I was unfortunate to actually break my leg, on all days…my son’s eighteenth birthday!  Strangely, I was on a ski hill at the time.  It was sunny, warm, and beautiful.  You could see for miles.  And, I was walking!  I slipped on the hill, went down, heard a sickening crunch, and slid down on my back into this little gully.  It took them a very long time to find me.  I saw skiers going by on the hill, fast, and they didn’t hear my shouts.  By the time someone came along, I was all cried out.  Not just the pain, but feeling sorry for myself.  I had a lot to think about as I lay there.  I did try to get back up the hill.  My cell phone was in the little hut on the ski-hill, as was my walkie-talkie, and a phone to reach help.  You see, I was working there part-time and I thought it would be fun.  It was.  The bonus was that you could ski for free.  That weekend I was to receive my first lesson…that never happened.

One of the things in my job was to watch for skiers, accidents, all sorts of things that can go wrong when you have those lifts.  People do really stupid things on snow and ice, much less skis.  One of them wiped out my snow fences and I was going down to fix them when I slipped and fell.  I accidentally pressed the emergency button instead of merely the stop button when he did that.  So, I had extra time to fix them, after I apologized to everyone on the line because an emergency stop required extra steps.  Well, they aren’t to restart the lift until everyone responds…I couldn’t respond, I was already down in the gully with my broken leg.  I knew it was broken too, I’d heard, and felt, the crunch.  It was really gross.  There was no doubt in my mind that I had broken it, even though I’d never broken anything before (that I knew) in my life.  It leads to a lot of introspection as you lay there, wondering if, or when, someone is going to find you.

They weren’t to start the ski-lift until everyone checked in, each booth, but after buzzing my booth several times, I could hear it, they must have given up on me and started it back up.  That was good for me as people getting off the lift at my station might actually see me.  Those going on up the hill above me wouldn’t be able to see me, that was the black diamond area.  Those who don’t know what that is, it’s the more difficult part of the hill and only for experienced skiers.  Below me was the bunny slope, perfect for beginners and children.  Lucky for me a woman got off and asked if she could help.  I immediately said yes and told her what had happened.  Just then I could hear someone above us and I called to them.  They looked over the edge and I told them to tell someone at the top of the lift when they got up there that the operator had fallen and broken her leg, to send someone.  The woman who had first stopped stayed with me.  I’d started to shake, not only from the cold, but from shock as it began to set in.  I’d been there a while.

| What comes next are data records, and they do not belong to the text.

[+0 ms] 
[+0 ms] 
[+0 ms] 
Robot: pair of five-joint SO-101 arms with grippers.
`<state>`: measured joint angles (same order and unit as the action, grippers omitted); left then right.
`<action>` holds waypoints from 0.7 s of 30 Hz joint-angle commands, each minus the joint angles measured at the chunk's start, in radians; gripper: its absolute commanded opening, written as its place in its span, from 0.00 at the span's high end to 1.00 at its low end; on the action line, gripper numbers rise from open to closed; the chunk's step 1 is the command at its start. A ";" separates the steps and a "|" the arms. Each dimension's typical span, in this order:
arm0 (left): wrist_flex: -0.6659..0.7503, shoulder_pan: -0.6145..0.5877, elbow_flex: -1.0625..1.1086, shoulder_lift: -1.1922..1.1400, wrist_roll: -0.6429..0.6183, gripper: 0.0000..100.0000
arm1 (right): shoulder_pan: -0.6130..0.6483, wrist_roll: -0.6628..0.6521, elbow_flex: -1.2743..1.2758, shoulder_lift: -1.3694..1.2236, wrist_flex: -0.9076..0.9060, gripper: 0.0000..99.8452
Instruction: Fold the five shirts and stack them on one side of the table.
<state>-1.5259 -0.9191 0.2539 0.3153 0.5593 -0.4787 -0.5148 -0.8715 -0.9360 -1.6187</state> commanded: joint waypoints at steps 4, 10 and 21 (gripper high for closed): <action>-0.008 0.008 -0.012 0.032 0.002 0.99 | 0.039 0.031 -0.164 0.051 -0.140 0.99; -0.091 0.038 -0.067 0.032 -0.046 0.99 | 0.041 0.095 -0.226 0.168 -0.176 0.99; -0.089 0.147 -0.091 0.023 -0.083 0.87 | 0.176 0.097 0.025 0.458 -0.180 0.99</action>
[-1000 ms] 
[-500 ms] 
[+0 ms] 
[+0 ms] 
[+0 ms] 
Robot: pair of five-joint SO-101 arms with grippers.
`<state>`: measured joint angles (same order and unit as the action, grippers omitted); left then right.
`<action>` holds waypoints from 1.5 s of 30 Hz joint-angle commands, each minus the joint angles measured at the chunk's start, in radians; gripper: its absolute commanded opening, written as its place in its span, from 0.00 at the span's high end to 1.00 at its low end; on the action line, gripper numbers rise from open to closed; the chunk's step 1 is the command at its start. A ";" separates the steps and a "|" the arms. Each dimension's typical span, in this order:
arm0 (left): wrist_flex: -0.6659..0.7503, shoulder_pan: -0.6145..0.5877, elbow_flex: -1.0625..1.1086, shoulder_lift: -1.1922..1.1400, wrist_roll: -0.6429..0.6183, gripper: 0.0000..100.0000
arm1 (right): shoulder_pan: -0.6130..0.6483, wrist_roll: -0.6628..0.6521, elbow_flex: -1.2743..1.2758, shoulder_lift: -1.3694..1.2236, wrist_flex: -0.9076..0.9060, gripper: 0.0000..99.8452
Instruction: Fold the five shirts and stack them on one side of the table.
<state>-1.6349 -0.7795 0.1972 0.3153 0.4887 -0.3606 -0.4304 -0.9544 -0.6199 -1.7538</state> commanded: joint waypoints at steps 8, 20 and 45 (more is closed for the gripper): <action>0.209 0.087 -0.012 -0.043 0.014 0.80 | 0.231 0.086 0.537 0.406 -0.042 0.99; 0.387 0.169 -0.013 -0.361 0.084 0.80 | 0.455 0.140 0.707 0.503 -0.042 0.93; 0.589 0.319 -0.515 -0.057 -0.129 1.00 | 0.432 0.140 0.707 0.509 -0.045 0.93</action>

I saw the supervisor show up on a snowmobile, he asked me if I was okay.  I replied through gritted teeth.  I did try to keep my sense of humor and not be sarcastic.  I was in a lot of pain.  Ski-patrol arrived next and assessed me, put me in a basket to get me down the hill since I obviously couldn’t ride on the back of a snowmobile, and strapped me in.  I felt every single bump on the way down that mountain.  Then, when I arrived at the ski-patrol lodge, they nearly dropped me as they lifted me to put me on a gurney.  I don’t look my weight (thank god) and I’m solidly built.  They were surprised and I nearly panicked as they jostled me.  The pain was something else.  One idiot tried to do something with my leg, at the ankle where I had broken it.  I threatened to slug him as he was causing me unnecessary pain.  He looked alarmed at my very credible threat and they exchanged glances.  They left my ankle alone after that.  To this day I’m certain they were digging in their finger/thumb to see if I was faking it.  Then, they left me lay for a long time on the gurney as we waited for an ambulance.  I got to choose which hospital to go to.  Since I lived not far from a brand-new facility, I chose that one.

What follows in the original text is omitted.